Exercise description:
Below are lines of data; restate word for word those running from the line containing "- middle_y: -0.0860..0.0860" to the line containing "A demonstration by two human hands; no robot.", inclusive, and no others.
%%
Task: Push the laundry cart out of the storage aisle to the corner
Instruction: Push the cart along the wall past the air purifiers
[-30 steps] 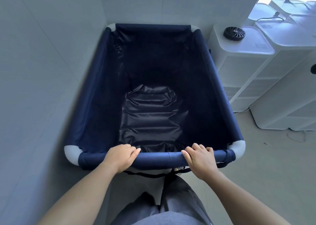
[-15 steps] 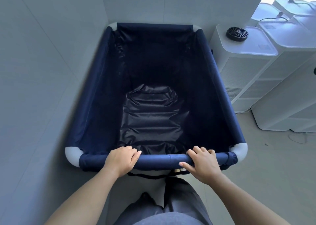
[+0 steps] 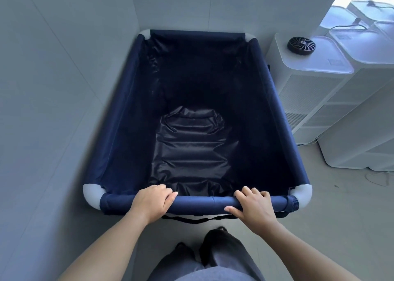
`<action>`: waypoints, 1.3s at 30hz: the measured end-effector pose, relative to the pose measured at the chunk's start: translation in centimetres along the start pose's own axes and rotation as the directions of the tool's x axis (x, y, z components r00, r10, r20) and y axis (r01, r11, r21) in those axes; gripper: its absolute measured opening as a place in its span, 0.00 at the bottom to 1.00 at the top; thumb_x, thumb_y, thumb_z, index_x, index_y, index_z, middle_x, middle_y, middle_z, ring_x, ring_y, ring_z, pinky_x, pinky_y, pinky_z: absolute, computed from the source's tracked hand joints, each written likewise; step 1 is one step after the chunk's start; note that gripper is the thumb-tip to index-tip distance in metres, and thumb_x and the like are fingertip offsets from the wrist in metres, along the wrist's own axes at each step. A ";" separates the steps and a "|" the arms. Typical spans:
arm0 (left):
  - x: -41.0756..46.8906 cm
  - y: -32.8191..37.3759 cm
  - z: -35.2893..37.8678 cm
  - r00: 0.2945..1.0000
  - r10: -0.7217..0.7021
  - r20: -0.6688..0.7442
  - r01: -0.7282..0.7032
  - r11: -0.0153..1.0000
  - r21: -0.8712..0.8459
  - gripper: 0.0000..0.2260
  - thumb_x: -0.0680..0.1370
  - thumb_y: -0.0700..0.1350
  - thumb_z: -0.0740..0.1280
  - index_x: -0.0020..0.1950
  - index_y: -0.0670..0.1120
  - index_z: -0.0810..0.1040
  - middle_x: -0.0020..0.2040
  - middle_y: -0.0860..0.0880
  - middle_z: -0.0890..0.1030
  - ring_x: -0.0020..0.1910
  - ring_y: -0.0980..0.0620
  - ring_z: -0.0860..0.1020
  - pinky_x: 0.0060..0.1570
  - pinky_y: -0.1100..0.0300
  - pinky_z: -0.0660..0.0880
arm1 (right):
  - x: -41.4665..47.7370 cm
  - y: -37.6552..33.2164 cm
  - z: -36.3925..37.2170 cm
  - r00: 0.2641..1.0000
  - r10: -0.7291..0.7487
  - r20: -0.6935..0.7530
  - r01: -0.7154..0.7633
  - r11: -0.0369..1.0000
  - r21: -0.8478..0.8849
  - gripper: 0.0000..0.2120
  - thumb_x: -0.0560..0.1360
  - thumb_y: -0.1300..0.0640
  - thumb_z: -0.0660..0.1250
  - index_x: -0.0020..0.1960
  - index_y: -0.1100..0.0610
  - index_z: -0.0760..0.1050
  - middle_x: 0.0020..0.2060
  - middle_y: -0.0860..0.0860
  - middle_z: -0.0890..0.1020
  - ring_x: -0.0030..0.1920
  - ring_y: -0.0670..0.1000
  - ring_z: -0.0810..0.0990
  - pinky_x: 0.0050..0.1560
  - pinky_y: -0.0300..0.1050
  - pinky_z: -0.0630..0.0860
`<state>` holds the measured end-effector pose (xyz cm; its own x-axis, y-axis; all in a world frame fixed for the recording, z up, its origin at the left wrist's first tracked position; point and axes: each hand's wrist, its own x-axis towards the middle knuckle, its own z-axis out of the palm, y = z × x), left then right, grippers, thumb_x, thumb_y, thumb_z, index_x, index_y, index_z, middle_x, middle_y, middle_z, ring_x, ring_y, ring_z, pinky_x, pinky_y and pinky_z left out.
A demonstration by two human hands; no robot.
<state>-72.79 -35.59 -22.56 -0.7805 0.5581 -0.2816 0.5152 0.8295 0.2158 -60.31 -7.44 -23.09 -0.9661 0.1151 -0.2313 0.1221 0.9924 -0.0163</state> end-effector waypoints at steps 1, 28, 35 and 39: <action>0.0 0.1 0.0 1.000 -0.001 -0.003 0.001 1.000 0.004 0.17 0.81 0.56 0.50 0.36 0.52 0.65 0.34 0.55 0.66 0.38 0.55 0.68 0.34 0.57 0.63 | 0.1 0.1 -0.2 1.000 -0.011 0.026 0.011 1.000 0.001 0.34 0.69 0.26 0.41 0.52 0.48 0.72 0.45 0.46 0.76 0.46 0.52 0.74 0.44 0.49 0.63; -0.5 0.2 -0.3 0.978 0.109 0.175 -0.134 0.982 0.134 0.19 0.78 0.63 0.52 0.62 0.54 0.68 0.55 0.52 0.74 0.54 0.50 0.72 0.51 0.54 0.69 | 0.9 -1.1 -1.2 0.983 -0.125 0.133 0.119 0.991 0.054 0.27 0.73 0.30 0.51 0.55 0.51 0.68 0.51 0.49 0.73 0.51 0.52 0.73 0.47 0.48 0.67; -0.3 0.1 -0.4 0.981 0.114 0.159 -0.132 0.985 0.111 0.17 0.78 0.62 0.52 0.60 0.55 0.68 0.53 0.54 0.74 0.52 0.52 0.72 0.50 0.55 0.68 | 1.1 -0.9 -0.8 0.986 -0.134 0.102 0.131 0.991 0.039 0.28 0.72 0.29 0.51 0.55 0.51 0.68 0.51 0.50 0.74 0.51 0.53 0.74 0.44 0.48 0.66; -0.4 0.2 -0.3 0.984 0.109 0.141 -0.126 0.985 0.119 0.16 0.78 0.62 0.52 0.59 0.56 0.69 0.52 0.54 0.74 0.52 0.51 0.73 0.49 0.55 0.68 | 1.2 -0.9 -0.9 0.985 -0.134 0.106 0.131 0.991 0.038 0.28 0.72 0.29 0.52 0.54 0.51 0.68 0.51 0.50 0.74 0.51 0.53 0.74 0.43 0.48 0.65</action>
<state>-72.51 -35.68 -22.16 -0.6619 0.6429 -0.3854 0.6482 0.7491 0.1364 -61.82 -8.14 -22.44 -0.9440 -0.0244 -0.3289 0.0035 0.9965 -0.0838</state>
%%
The completed task:
  - middle_y: -0.0860..0.0860
  - middle_z: -0.0890..0.1020
  - ring_x: -0.0030..0.1920
  - ring_y: -0.0670..0.1000
  - ring_z: -0.0810..0.0990
  - pinky_x: 0.0050..0.1560
  - pinky_y: -0.0300..0.1050
  - pinky_z: -0.0630..0.0860
`<state>` holds the measured end-effector pose (xyz cm; its own x-axis, y-axis; all in a world frame fixed for the recording, z up, its origin at the left wrist's first tracked position; point and axes: each hand's wrist, its own x-axis towards the middle knuckle, its own z-axis out of the palm, y = z × x), left then right, grippers, thumb_x, thumb_y, thumb_z, index_x, index_y, index_z, middle_x, middle_y, middle_z, ring_x, ring_y, ring_z, pinky_x, pinky_y and pinky_z left out.
A demonstration by two human hands; no robot.

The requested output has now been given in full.